For container sandboxing beyond runtime-level isolation, see our gVisor vs Kata Containers comparison and container security hardening guide. For network-level isolation, check our Kubernetes CNI comparison.

FAQ

Which OCI runtime is the fastest?

crun is the fastest OCI runtime for container startup, typically 2-3x faster than runc. In benchmark tests, crun creates and starts a container in ~50ms versus runc’s ~130ms. This matters most for workloads with many short-lived containers (CI/CD, batch processing, serverless).

Is youki production-ready?

Youki is compatible with the OCI spec 1.0.2 and works well with Podman. However, it has not been tested at the same scale as runc in Kubernetes environments. For production Kubernetes clusters, runc remains the safest choice. For Podman-based self-hosted deployments, youki is a viable alternative.

Can I switch runtimes without rebuilding containers?

Yes. OCI runtimes operate at the container execution layer, not the image layer. The same container image works with runc, crun, and youki interchangeably.

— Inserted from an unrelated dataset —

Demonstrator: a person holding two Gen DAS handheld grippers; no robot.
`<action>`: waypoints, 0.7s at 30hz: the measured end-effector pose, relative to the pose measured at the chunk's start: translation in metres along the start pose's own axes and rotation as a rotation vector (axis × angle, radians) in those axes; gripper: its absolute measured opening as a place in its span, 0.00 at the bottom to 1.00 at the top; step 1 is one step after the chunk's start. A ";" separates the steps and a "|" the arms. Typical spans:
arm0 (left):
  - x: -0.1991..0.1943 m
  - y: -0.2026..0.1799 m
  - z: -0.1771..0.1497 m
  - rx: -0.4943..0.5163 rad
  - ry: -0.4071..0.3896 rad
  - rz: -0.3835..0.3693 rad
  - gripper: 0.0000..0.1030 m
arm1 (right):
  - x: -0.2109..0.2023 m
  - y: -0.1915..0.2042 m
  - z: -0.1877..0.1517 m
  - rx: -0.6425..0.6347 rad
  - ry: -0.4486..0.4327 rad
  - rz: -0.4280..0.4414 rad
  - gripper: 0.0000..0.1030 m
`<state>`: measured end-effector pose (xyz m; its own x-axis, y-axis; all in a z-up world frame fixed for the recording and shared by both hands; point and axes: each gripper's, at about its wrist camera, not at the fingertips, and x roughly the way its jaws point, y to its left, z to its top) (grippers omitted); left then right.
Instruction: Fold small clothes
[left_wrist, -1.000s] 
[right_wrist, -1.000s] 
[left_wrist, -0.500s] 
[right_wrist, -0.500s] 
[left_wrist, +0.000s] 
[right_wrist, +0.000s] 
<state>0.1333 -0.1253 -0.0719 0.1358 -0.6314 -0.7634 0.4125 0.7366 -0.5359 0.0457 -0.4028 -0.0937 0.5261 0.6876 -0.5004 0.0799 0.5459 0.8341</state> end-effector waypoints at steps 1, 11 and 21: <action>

Simply change the runtime configuration in your container engine (runtime in containerd’s config.toml, --runtime flag with Podman).

Does crun work with Docker?

crun works with containerd and Podman out of the box. For Docker, you need to configure Docker’s containerd shim to use crun as the underlying runtime. This is possible but not officially supported — Docker defaults to runc.

Why does Rust matter for a container runtime?

Rust’s ownership system prevents memory safety bugs (buffer overflows, use-after-free, null pointer dereferences) at compile time. Container runtimes handle untrusted container images and execute privileged system calls — a memory corruption bug could lead to container escapes. While runc’s Go codebase is well-audited, youki’s Rust implementation eliminates entire classes of vulnerabilities by design.

Which runtime does Kubernetes use by default?

Kubernetes uses containerd as the default container runtime, which delegates to runc as the default OCI runtime. You can configure containerd to use crun or youki by editing containerd’s config.toml and setting the runtime_type and options.BinaryName fields.